Background: There is much uncertainty regarding the relative effects of angiotensin-converting enzyme (ACE) inhibitors and angiotensin II receptor blockers (ARBs) in populations with chronic kidney disease (CKD).

Study Design: Systematic review and Bayesian network meta-analysis.

Setting & Population: Patients with CKD treated with renin-angiotensin system (RAS) inhibitors.

Selection Criteria For Studies: Randomized trials in patients with CKD treated with RAS inhibitors.

Predictor: ACE inhibitors and ARBs compared to each other and to placebo and active controls.

Outcome: Primary outcome was kidney failure; secondary outcomes were major cardiovascular events, all-cause death.

Results: 119 randomized controlled trials (n = 64,768) were included. ACE inhibitors and ARBs reduced the odds of kidney failure by 39% and 30% (ORs of 0.61 [95% credible interval, 0.47-0.79] and 0.70 [95% credible interval, 0.52-0.89]), respectively, compared to placebo, and by 35% and 25% (ORs of 0.65 [95% credible interval, 0.51-0.80] and 0.75 [95% credible interval, 0.54-0.97]), respectively, compared with other active controls, whereas other active controls did not show evidence of a significant effect on kidney failure. Both ACE inhibitors and ARBs produced odds reductions for major cardiovascular events (ORs of 0.82 [95% credible interval, 0.71-0.92] and 0.76 [95% credible interval, 0.62-0.89], respectively) versus placebo. Comparisons did not show significant effects on risk for cardiovascular death. ACE inhibitors but not ARBs significantly reduced the odds of all-cause death versus active controls (OR, 0.72; 95% credible interval, 0.53-0.92). Compared with ARBs, ACE inhibitors were consistently associated with higher probabilities of reducing kidney failure, cardiovascular death, or all-cause death.

Limitations: Trials with RAS inhibitor therapy were included; trials with direct comparisons of other active controls with placebo were not included.

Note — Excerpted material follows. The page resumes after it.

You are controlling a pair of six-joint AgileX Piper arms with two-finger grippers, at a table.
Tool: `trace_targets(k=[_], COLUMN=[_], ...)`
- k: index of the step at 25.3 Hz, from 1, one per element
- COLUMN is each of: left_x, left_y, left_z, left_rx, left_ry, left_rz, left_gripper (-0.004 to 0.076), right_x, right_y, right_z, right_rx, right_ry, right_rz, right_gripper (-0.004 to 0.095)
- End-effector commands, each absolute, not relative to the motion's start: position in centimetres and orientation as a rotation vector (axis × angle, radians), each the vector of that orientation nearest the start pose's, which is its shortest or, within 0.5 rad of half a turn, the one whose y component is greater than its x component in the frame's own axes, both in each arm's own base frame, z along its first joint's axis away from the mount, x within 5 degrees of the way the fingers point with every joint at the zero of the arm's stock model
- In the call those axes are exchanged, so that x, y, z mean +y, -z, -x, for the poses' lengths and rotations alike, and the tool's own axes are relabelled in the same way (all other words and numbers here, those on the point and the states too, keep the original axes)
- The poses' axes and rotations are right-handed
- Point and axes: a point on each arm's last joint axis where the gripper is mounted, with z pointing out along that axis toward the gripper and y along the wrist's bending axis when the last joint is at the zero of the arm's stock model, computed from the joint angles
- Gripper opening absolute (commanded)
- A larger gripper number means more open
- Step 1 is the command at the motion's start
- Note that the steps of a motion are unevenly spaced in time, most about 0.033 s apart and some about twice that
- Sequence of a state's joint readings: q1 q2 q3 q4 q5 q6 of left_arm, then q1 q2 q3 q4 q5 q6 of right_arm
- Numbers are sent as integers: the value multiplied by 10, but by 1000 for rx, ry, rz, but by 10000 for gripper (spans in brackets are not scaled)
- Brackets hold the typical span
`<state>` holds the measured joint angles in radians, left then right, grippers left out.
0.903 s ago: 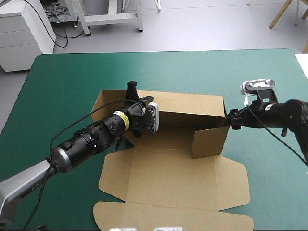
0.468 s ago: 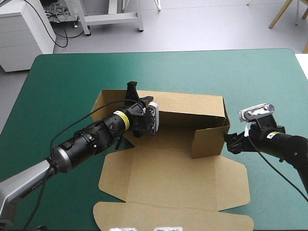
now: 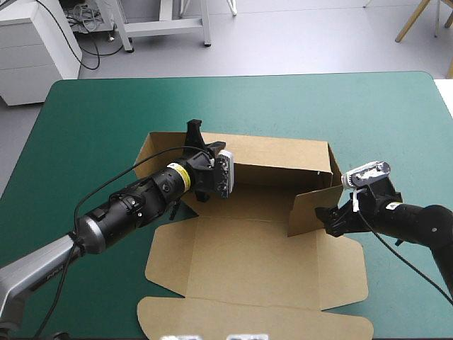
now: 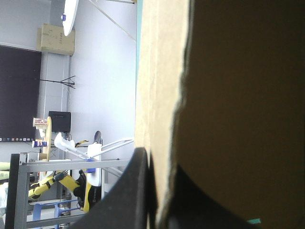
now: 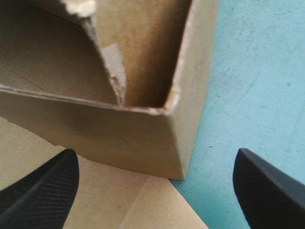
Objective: Fold the box
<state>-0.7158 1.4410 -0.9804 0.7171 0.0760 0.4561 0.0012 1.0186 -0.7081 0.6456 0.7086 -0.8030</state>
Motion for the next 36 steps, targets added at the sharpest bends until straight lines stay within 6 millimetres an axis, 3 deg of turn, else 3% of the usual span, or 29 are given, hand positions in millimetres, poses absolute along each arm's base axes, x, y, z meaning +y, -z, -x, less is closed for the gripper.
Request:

Conclusions: Use of ACE inhibitors or ARBs in people with CKD reduces the risk for kidney failure and cardiovascular events. ACE inhibitors also reduced the risk for all-cause mortality and were possibly superior to ARBs for kidney failure, cardiovascular death, and all-cause mortality in patients with CKD, suggesting that they could be the first choice for treatment in this population.